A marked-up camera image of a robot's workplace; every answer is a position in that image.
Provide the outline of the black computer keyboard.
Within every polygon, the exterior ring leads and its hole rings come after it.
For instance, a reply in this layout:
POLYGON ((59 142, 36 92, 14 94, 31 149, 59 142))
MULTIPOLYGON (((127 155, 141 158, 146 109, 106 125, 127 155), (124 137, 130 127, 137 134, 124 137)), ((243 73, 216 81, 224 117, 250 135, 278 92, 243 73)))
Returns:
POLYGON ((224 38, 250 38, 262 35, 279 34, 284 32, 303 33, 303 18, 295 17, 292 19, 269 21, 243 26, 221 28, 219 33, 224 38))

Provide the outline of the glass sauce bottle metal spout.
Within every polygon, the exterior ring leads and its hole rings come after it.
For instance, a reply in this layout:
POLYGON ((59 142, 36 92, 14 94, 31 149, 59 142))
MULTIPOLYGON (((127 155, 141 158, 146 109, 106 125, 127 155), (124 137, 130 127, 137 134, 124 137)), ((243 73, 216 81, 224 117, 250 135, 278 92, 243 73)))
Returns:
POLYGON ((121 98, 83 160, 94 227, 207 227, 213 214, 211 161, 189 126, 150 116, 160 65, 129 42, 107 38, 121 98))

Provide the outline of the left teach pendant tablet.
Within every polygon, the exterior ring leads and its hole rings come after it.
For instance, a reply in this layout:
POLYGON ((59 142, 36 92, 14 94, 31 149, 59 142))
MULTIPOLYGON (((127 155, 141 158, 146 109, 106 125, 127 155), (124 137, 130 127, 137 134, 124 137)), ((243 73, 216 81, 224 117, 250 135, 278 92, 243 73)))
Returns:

* * *

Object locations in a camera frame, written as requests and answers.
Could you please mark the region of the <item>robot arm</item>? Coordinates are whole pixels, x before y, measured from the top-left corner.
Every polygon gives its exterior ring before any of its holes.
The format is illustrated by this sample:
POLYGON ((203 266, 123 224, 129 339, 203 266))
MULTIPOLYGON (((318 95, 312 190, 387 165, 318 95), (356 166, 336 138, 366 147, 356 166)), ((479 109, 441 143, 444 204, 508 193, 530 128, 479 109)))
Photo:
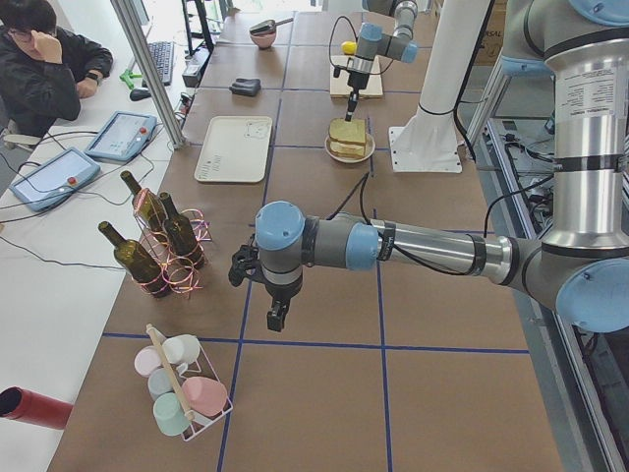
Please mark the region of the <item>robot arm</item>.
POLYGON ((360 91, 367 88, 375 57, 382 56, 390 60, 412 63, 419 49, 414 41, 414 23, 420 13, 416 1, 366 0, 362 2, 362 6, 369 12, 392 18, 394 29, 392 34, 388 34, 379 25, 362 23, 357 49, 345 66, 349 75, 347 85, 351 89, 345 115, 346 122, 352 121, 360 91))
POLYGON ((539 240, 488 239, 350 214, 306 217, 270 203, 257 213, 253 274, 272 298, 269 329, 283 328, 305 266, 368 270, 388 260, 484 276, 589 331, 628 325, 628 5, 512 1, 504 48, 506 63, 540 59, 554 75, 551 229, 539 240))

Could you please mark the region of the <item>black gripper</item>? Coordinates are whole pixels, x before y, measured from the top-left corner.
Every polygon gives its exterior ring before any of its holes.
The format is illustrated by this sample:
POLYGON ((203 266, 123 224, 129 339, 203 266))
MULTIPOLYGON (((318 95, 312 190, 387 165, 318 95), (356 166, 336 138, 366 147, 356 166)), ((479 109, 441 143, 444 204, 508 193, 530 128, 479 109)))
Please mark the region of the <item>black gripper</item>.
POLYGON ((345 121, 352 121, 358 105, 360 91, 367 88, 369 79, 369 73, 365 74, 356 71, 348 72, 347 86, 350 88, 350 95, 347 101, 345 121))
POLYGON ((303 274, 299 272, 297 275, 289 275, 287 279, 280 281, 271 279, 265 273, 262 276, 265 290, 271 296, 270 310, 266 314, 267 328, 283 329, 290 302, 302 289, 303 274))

--

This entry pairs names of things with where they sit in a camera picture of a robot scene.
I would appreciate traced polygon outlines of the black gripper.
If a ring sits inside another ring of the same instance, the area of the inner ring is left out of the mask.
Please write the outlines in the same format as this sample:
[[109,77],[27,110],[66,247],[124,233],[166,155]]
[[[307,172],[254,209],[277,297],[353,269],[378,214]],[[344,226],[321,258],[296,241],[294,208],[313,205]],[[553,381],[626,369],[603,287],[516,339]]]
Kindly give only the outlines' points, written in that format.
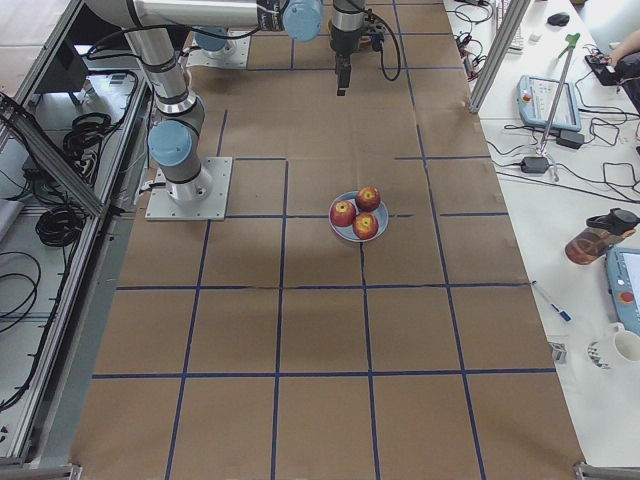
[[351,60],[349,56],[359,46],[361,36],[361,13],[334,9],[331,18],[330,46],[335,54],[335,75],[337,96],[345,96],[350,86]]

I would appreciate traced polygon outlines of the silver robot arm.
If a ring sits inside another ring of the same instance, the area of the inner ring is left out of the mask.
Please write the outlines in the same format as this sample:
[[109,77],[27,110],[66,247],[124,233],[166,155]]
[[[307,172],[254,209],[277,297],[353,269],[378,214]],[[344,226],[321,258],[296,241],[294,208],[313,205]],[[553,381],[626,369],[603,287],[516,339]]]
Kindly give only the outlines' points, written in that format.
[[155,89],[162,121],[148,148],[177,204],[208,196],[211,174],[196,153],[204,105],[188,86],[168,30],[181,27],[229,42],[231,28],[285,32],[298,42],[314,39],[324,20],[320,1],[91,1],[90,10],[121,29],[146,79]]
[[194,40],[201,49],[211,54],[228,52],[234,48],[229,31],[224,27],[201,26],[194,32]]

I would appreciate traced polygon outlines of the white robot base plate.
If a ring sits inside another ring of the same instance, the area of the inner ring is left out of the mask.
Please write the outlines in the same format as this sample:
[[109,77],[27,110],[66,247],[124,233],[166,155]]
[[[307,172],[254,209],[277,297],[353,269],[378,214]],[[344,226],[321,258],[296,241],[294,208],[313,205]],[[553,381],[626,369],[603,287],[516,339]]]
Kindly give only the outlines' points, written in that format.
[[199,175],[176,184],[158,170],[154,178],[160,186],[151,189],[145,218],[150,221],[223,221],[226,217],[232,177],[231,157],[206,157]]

- **What the exercise asks**
What is the number of lines in the data that contain "Provide"? Write that number and nothing else.

- **Output of the task**
3